[RFC 0/4] RFC - Coherent Device Memory (Not for inclusion)

* [RFC 0/4] RFC - Coherent Device Memory (Not for inclusion)
@ 2017-04-19  7:52 Balbir Singh
  2017-04-19  7:52 ` [RFC 1/4] mm: create N_COHERENT_MEMORY Balbir Singh
                   ` (6 more replies)
  0 siblings, 7 replies; 45+ messages in thread
From: Balbir Singh @ 2017-04-19  7:52 UTC (permalink / raw)
  To: linux-mm, akpm
  Cc: khandual, benh, aneesh.kumar, paulmck, srikar, haren, jglisse,
	mgorman, mhocko, arbab, vbabka, cl, Balbir Singh

This is a request for comments on the discussed approaches
for coherent memory at mm-summit (some of the details are at
https://lwn.net/Articles/717601/). The latest posted patch
series is at https://lwn.net/Articles/713035/. I am reposting
this as RFC, Michal Hocko suggested using HMM for CDM, but
we believe there are stronger reasons to use the NUMA approach.
The earlier patches for Coherent Device memory were implemented
and designed by Anshuman Khandual.

Jerome posted HMM-CDM at https://lwn.net/Articles/713035/.
The patches do a great deal to enable CDM with HMM, but we
still believe that HMM with CDM is not a natural way to
represent coherent device memory and the mm will need
to be audited and enhanced for it to even work.

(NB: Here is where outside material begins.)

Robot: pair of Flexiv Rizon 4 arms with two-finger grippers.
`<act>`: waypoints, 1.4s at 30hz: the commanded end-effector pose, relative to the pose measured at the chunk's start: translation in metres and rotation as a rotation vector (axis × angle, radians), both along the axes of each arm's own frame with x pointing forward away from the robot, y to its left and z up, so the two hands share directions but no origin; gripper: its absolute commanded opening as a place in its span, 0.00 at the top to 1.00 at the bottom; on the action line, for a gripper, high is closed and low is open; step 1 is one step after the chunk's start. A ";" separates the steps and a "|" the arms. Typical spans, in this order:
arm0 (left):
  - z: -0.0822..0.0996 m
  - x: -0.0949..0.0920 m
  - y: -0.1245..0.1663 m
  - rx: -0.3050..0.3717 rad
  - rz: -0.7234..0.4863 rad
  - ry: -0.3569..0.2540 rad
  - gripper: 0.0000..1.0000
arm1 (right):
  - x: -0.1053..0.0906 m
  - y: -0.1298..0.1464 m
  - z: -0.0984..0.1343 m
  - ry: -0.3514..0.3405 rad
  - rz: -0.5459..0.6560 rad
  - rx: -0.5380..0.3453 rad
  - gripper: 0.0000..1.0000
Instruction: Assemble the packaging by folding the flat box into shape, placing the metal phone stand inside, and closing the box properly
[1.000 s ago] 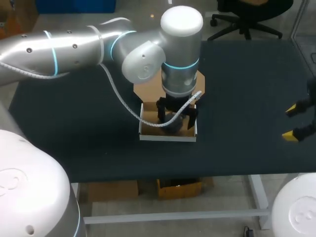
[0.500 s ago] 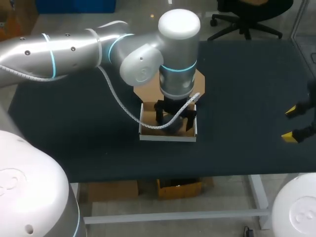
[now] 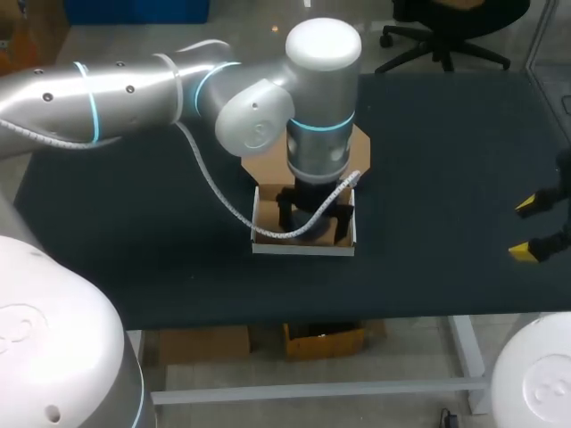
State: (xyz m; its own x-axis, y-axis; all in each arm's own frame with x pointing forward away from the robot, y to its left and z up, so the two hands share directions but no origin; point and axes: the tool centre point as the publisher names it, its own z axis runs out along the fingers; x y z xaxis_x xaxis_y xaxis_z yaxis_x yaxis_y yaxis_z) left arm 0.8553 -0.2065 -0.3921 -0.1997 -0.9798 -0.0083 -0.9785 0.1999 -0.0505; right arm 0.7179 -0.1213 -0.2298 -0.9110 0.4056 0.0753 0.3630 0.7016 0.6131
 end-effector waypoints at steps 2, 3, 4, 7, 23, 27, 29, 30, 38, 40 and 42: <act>-0.002 -0.006 -0.004 0.006 0.018 0.012 0.00 | 0.000 -0.001 0.000 -0.001 0.001 0.002 0.00; -0.002 -0.008 -0.005 0.003 0.018 0.014 0.00 | 0.000 -0.001 0.000 -0.001 0.001 0.002 0.00; -0.003 -0.010 -0.006 0.002 0.019 0.017 0.00 | 0.000 -0.001 0.000 -0.001 0.001 0.002 0.00; -0.003 -0.016 -0.009 0.006 0.032 0.027 0.00 | 0.000 -0.001 0.000 -0.001 0.001 0.002 0.00; -0.007 -0.048 -0.015 0.010 0.094 0.060 0.00 | 0.000 -0.001 0.000 -0.001 0.001 0.002 0.00; -0.007 -0.056 -0.018 -0.006 0.115 0.074 0.00 | 0.000 -0.001 0.000 -0.001 0.001 0.002 0.00; -0.008 -0.060 -0.020 -0.011 0.125 0.083 0.00 | 0.000 -0.001 0.000 -0.001 0.001 0.002 0.00; -0.008 -0.062 -0.021 -0.010 0.128 0.083 0.00 | 0.000 -0.001 0.000 -0.001 0.001 0.002 0.00; -0.010 -0.073 -0.023 -0.027 0.184 0.103 0.00 | 0.000 -0.001 0.000 -0.001 0.001 0.002 0.00; -0.011 -0.076 -0.022 -0.036 0.194 0.105 0.00 | 0.000 -0.001 0.000 -0.001 0.001 0.002 0.00; -0.010 -0.078 -0.022 -0.043 0.205 0.103 0.00 | 0.000 -0.001 0.000 -0.001 0.001 0.002 0.00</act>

With HMM we'll see ZONE_DEVICE pages mapped into
user space and that would mean a thorough audit of all code
paths to make sure we are ready for such a use case and enabling
those use cases, like with HMM CDM patch 1, which changes
move_pages() and migration paths. I've done a quick
evaluation to check for features and found limitationd around
features like migration (page cache
migration), fault handling to the right location
(direct page cache allocation in the coherent memory), mlock
handling, RSS accounting, memcg enforcement for pages not on LRU, etc.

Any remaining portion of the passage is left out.